The bum was doing his best to really scream at us, but his lungs just didn't have it in them. He looked like he was crumpling right before our eyes. You could tell he was suffering. You could also tell he was angry.
“I'm waiting for an answer!” his voice finally said in a wheeze.
I decided to be a little re
spectful because of his age. I could see he was really no threat at all. “My name is John Conlan and this is Lorraine Jensen,” I said proudly, deciding it was better to be truthful than tell him I was Prince Igor and that Lorraine was Lady Slobovia of Rumania.
“He's right,” Lorraine piped in. “We were friends of Mr. Pignati, who used to live here.”
“If he used to live here, which he doesn't now, then you must've come here to rob the place. Well, you're not going to rob me. You're trespassing just as much as I am!”
“We don't want to rob you,” Lorraine said, sounding hurt that he'd even think such a thing.
“Ha, who are you kidding? Kids like you love to crack old people over the heads with roller skates and rocks!”
“That's not true,” I said. “We just came to look the place over; to remember all the good times we had with our friend. We didn't know somebody was living here.”
“You mean ‘squatting’ here,” Lorraine corrected.
“Well, now you do, so beat it!”
Lorraine and I looked at each other, and the old guy noticed the exchange of glances.
“You are from the Internal Revenue Service, aren't you?” He sounded terrified. “They're using kids now, aren't they? They send kids out to get the money. For God's sake, all I ask is to be left alone!” He rested his head against the top of the chair and closed his eyes. You could see that the old guy did have a neck after all. You could also tell he was on the run and hiding out.

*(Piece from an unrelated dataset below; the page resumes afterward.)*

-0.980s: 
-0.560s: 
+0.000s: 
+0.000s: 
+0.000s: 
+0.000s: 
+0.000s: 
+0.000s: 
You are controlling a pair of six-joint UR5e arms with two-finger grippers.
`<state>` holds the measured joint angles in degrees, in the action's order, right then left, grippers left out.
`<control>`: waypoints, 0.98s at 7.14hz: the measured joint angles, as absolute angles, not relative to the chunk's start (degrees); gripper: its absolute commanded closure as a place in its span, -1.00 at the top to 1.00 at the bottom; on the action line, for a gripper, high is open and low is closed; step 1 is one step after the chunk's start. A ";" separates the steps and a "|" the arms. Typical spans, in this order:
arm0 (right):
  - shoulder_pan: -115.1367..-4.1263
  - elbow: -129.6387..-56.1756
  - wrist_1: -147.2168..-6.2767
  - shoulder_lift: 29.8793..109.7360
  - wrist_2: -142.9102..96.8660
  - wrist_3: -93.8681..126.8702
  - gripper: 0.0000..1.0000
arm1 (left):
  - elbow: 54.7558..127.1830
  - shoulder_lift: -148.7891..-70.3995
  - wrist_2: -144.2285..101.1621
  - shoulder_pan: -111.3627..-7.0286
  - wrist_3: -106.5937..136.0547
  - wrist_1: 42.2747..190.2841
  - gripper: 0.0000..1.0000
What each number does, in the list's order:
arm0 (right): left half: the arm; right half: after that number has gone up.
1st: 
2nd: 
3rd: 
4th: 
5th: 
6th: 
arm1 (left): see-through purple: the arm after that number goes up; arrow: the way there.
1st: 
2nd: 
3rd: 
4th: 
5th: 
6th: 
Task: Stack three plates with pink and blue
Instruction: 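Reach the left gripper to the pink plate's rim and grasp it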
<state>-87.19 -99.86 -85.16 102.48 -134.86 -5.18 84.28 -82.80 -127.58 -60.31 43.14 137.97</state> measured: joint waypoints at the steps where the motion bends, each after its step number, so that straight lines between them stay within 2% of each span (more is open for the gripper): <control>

“We're not from the IRS, sir,” Lorraine stated. “We're just high-school kids, and we didn't come here to do any harm. We promise you we didn't.”
“I think we'd better go,” I told her, but I could see that Lorraine's sense of social work was now beginning to grow. I could just see this dossier growing in her mind.
Lorraine just kept staring at him. I thought her eyes were going to bulge out of their sockets and bounce across the floor. That's when I turned and looked at the guy again. He was just sitting there with his head back. His position looked extremely unnatural. More than that, he looked like he'd just kicked the bucket.